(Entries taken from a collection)
--- START ---
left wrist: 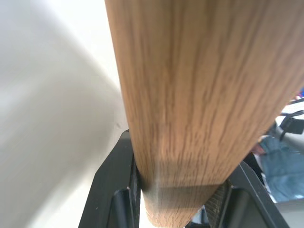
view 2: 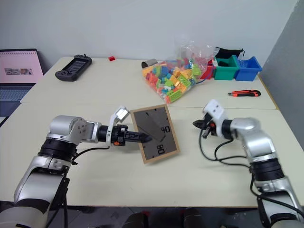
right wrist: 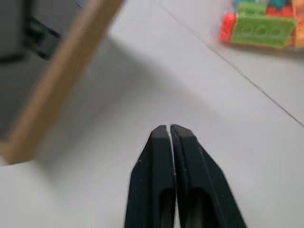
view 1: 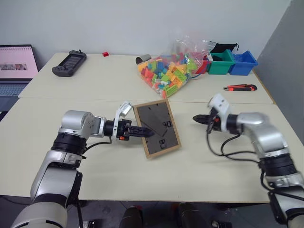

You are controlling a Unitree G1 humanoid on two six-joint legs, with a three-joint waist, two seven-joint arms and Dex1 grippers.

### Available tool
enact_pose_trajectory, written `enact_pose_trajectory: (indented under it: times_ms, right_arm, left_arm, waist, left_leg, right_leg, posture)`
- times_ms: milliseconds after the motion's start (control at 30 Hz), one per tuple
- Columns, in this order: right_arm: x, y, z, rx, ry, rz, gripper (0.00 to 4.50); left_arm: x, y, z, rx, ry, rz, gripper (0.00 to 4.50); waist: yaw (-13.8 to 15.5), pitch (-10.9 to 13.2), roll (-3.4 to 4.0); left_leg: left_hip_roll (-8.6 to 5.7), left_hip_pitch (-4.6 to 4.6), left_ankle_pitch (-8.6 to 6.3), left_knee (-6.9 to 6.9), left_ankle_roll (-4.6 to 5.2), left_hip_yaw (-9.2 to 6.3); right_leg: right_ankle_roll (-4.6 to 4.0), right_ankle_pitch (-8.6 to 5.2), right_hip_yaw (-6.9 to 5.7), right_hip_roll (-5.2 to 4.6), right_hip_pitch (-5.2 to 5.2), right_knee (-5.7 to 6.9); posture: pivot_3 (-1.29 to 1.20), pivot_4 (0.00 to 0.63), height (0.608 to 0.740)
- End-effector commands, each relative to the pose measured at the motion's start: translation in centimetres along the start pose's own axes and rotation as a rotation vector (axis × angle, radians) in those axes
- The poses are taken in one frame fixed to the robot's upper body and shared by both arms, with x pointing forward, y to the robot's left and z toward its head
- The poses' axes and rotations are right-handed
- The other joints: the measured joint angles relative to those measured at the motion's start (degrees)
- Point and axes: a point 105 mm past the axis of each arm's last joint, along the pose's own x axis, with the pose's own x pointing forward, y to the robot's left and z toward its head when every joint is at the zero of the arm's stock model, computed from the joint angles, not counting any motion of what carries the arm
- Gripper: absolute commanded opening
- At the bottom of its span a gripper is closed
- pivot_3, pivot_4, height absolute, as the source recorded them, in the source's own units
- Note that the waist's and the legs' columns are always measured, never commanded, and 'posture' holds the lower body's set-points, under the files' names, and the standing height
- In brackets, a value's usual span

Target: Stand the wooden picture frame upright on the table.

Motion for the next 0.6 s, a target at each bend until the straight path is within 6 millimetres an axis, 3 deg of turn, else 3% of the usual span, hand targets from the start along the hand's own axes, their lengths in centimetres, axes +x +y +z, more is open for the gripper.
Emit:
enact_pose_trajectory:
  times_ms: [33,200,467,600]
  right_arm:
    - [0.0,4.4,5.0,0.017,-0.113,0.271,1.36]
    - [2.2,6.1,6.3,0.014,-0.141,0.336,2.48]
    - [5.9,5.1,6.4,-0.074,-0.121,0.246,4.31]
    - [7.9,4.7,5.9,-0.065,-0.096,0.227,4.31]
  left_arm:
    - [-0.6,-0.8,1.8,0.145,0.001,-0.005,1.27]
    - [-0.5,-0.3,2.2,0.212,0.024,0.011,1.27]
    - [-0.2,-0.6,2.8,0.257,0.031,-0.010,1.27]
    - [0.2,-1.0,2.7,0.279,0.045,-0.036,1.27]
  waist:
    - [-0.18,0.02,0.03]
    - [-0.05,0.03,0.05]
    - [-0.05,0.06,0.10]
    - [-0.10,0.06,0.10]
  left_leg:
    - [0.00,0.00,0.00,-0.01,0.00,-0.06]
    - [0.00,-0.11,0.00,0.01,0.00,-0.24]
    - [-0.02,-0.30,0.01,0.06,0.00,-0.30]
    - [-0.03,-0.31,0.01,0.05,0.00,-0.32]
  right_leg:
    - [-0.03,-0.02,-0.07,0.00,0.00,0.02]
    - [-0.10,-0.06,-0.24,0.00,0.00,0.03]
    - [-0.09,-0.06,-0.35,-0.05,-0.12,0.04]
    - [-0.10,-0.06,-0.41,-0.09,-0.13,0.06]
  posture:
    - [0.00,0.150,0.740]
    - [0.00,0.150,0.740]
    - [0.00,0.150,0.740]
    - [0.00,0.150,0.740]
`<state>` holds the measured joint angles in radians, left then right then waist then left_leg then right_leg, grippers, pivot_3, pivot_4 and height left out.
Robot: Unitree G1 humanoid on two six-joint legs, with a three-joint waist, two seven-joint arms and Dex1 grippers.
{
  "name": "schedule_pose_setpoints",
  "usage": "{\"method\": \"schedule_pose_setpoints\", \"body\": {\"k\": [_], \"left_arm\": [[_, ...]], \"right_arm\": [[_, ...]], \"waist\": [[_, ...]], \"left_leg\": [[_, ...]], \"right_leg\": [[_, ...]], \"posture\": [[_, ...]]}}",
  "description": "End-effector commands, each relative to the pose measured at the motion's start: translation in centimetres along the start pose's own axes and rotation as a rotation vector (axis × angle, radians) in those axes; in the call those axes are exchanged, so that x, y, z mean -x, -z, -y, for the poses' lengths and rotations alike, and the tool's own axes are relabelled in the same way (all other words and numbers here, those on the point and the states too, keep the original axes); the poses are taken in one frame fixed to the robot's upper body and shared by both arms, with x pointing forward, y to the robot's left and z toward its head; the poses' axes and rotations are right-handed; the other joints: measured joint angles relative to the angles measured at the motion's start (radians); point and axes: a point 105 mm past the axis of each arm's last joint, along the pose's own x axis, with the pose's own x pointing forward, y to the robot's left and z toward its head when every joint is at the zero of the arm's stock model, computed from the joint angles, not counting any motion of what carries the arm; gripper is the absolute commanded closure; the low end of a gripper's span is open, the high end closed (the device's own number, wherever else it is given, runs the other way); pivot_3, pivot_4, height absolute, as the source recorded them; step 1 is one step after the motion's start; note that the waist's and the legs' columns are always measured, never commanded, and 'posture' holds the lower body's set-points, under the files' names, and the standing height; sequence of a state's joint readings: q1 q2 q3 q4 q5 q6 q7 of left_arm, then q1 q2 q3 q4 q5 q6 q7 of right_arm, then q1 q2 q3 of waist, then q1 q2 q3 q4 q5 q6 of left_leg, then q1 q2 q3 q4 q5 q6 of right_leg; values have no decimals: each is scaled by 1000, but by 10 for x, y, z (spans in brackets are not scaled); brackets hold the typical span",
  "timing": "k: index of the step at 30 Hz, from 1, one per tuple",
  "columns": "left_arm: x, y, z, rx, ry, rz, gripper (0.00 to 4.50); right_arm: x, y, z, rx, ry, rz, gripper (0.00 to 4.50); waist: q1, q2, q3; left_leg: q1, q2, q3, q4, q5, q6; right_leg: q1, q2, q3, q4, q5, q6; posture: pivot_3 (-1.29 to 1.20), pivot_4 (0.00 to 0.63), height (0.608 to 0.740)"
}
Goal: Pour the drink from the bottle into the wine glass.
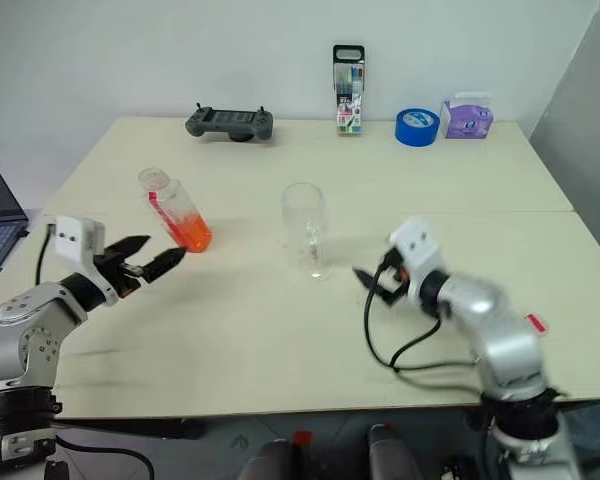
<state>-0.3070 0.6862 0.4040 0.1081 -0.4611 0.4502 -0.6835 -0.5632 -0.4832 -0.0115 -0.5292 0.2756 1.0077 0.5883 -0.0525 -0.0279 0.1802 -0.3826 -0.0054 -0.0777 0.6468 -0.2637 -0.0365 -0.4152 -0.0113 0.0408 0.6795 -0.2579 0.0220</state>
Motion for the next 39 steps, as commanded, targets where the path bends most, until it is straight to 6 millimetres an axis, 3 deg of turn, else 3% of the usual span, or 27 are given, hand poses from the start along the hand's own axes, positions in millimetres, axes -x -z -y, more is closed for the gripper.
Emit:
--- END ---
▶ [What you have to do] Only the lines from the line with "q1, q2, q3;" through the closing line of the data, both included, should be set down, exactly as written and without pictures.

▶ [Your solution]
  "columns": "left_arm: x, y, z, rx, ry, rz, gripper (0.00 to 4.50); right_arm: x, y, z, rx, ry, rz, gripper (0.00 to 4.50); waist: q1, q2, q3; left_leg: q1, q2, q3, q4, q5, q6; right_leg: q1, q2, q3, q4, q5, q6; posture: pivot_3 (-1.29 to 1.20), pivot_4 (0.00 to 0.63), height (0.608 to 0.740)"
}
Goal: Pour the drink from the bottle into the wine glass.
<state>-0.3070 0.6862 0.4040 0.1081 -0.4611 0.4502 -0.6835 -0.5632 -0.4832 -0.0115 -0.5292 0.2756 1.0077 0.5883 -0.0525 -0.0279 0.1802 -0.3826 -0.0054 -0.0777 0.6468 -0.2637 -0.0365 -0.4152 -0.0113 0.0408 0.6795 -0.2579 0.0220</state>
Motion for the next 39 steps, as commanded, targets where the path bends most, until it is straight to 6 millimetres an axis, 3 deg of turn, else 3% of the usual span, or 27 are given, hand poses from the start along the hand's own axes, positions in millimetres, axes -x -z -y, more is closed for the gripper.
Emit:

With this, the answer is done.